Relief to Flemingo Travel Retail Limited: ITAT quashes Penalty of Rs.2.26 Cr [Read Order]

Flemingo Travel - ITAT - Penalty- Taxscan

The Income Tax Appellate Tribunal (ITAT), Mumbai Bench, in its recent order quashed the penalty of Rs.2.26 Crores against Flemingo Travel Retail Limited.

The assessee company, M/s Flemingo Travel Retail Limited is engaged in the business of operating duty-free retail outlets at the Mumbai and Delhi international airports for the sale of various products in relation to liquor, tobacco, and fashion products, etc., had e-filed its return of income declaring its total income and book profit under Section 115JB of the Income Tax Act.

In the course of the assessment proceedings the AO made certain additions/disallowances in relation to disallowance made on account of treating of payment towards bid development fee as capital expenditure; disallowance under Section 36(1)(iii) on account of capitalization of interest cost in ‘capital work-in-progress‘; and disallowance under Section 40(a)(ia) on account of provision of taxes claimed.

Subsequently, the AO assessed the loss of the assessee company under the normal provisions at an amount of Rs.3,09,35,310/-, while for its book profit under Sec. 115JB was worked out at Rs.14,17,57,489/-.

The AO while culminating the assessment also initiated penalty proceedings under Section 271(1)(c) of the Act, which was affirmed by the CIT(A) in an appeal.

The assessee contended that as per the Explanation of section 271(1)(c) of the Act, the penalty is levied with respect to the amount of tax sought to be evaded.

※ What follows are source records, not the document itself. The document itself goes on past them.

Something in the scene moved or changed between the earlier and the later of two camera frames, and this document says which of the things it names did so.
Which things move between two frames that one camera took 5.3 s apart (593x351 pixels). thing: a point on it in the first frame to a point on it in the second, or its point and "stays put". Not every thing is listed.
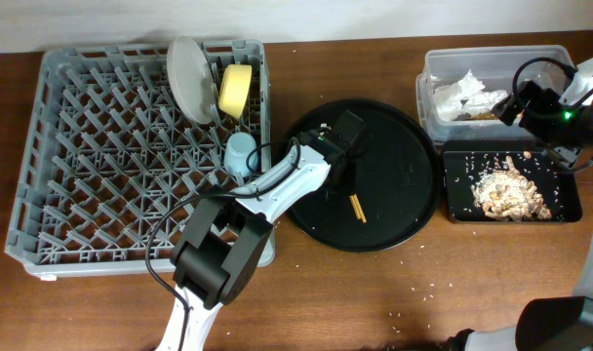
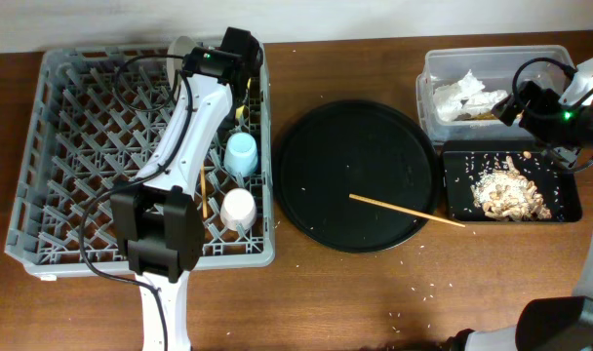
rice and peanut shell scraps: [506, 196] stays put
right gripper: [544, 100] stays put
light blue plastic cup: [237, 149] stays put
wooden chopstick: [360, 210] to [406, 211]
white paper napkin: [467, 96] stays put
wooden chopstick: [359, 212] to [204, 192]

As per Explanation 4 of Section 271(1)(c) of the Act, the penalty was to be levied with respect to the amount of tax sought to be evaded.

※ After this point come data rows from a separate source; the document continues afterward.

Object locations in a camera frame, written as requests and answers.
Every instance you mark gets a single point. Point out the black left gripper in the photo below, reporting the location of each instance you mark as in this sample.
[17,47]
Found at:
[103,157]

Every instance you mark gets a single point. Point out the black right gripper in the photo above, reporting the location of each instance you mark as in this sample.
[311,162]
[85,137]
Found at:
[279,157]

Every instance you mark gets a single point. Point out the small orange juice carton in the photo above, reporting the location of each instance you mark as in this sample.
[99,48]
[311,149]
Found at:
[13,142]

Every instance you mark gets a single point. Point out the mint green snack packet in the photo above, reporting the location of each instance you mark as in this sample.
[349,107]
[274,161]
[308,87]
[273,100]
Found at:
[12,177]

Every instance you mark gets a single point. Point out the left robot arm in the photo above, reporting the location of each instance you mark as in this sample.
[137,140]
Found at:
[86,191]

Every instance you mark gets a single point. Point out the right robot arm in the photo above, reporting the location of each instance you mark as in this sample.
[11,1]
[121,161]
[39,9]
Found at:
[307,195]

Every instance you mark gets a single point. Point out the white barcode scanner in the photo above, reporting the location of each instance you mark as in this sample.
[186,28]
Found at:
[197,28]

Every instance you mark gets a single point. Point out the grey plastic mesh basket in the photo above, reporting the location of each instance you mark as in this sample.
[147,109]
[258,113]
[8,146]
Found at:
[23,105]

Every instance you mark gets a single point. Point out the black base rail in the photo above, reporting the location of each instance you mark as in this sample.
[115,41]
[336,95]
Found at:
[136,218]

The assessee further contended Explanation 4 to Section 271(1) of the Act, as was available on the statute during the year under consideration i.e prior to its amendment vide the Finance Act, 2015, w.e.f 01.04.2016, did not provide for any penalty in a situation where additions/disallowances were made in the hands of the assessee under the normal provisions of the Act, but the assessee is assessed to tax as per the deeming provisions of Section 115JB of the Act.

The tribunal relied on the decision of the High Court of Delhi in the case of CIT Vs. Nalwa Sons Investments Ltd. wherein it was held that as the assessment as per the normal procedure was, however, not acted upon, and it was the deemed income of the assessee that was assessed under section 115JB of the Act, as it was higher of the two, therefore the concealment based on the additions or disallowances made under the normal provisions of the Act had no role to play and were totally irrelevant.

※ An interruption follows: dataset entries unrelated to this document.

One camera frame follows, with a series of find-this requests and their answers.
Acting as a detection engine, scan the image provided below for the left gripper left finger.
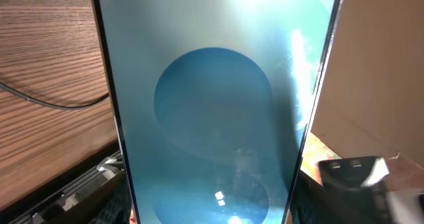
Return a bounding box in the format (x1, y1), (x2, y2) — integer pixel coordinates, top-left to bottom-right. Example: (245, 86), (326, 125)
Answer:
(59, 171), (131, 224)

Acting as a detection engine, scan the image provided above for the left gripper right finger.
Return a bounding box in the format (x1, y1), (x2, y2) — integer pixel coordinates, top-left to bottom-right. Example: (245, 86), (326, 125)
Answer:
(290, 171), (391, 224)

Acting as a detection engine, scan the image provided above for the blue Galaxy smartphone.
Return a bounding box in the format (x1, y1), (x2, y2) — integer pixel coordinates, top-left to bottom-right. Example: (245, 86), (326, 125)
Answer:
(91, 0), (343, 223)

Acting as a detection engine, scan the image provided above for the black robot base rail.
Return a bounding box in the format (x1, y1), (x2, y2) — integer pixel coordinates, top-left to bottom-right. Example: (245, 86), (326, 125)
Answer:
(1, 140), (120, 224)

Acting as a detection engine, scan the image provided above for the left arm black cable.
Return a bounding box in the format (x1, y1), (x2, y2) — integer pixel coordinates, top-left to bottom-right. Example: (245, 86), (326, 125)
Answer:
(0, 82), (110, 111)

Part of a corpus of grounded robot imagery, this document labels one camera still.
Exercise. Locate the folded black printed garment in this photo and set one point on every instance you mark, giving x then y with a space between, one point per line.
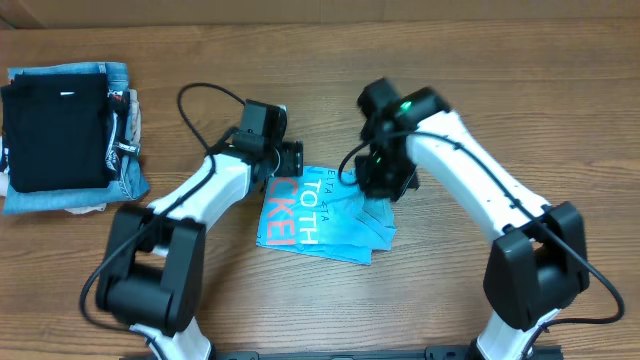
123 131

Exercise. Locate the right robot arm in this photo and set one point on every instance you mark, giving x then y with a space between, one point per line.
532 272

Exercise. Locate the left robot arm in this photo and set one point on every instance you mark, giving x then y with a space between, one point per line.
151 277

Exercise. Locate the folded blue jeans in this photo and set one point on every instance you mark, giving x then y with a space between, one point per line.
118 80

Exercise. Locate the light blue printed t-shirt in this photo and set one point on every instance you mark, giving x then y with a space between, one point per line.
317 215

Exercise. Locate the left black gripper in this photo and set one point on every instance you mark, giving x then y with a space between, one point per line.
292 159

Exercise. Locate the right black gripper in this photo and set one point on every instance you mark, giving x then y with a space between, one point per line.
371 187

The tribunal consists of Accountant Member, G. Manjunatha and Judicial Member Ravish Sood observed that penalty under section 271(1)(c) to be imposed for either of the defaults in relation to concealment of income; and furnishing of inaccurate particulars of income had to be quantified with reference to the amount of tax sought to be evaded.

“The assessee company had been assessed to tax under the deeming provisions of Section 115JB of the Act, therefore, on the basis of our aforesaid observations no penalty under section 271(1)(c) in respect of additions/disallowances made under the normal provisions of the Act could have been imposed upon the assessee,” the tribunal while quashing the penalty said.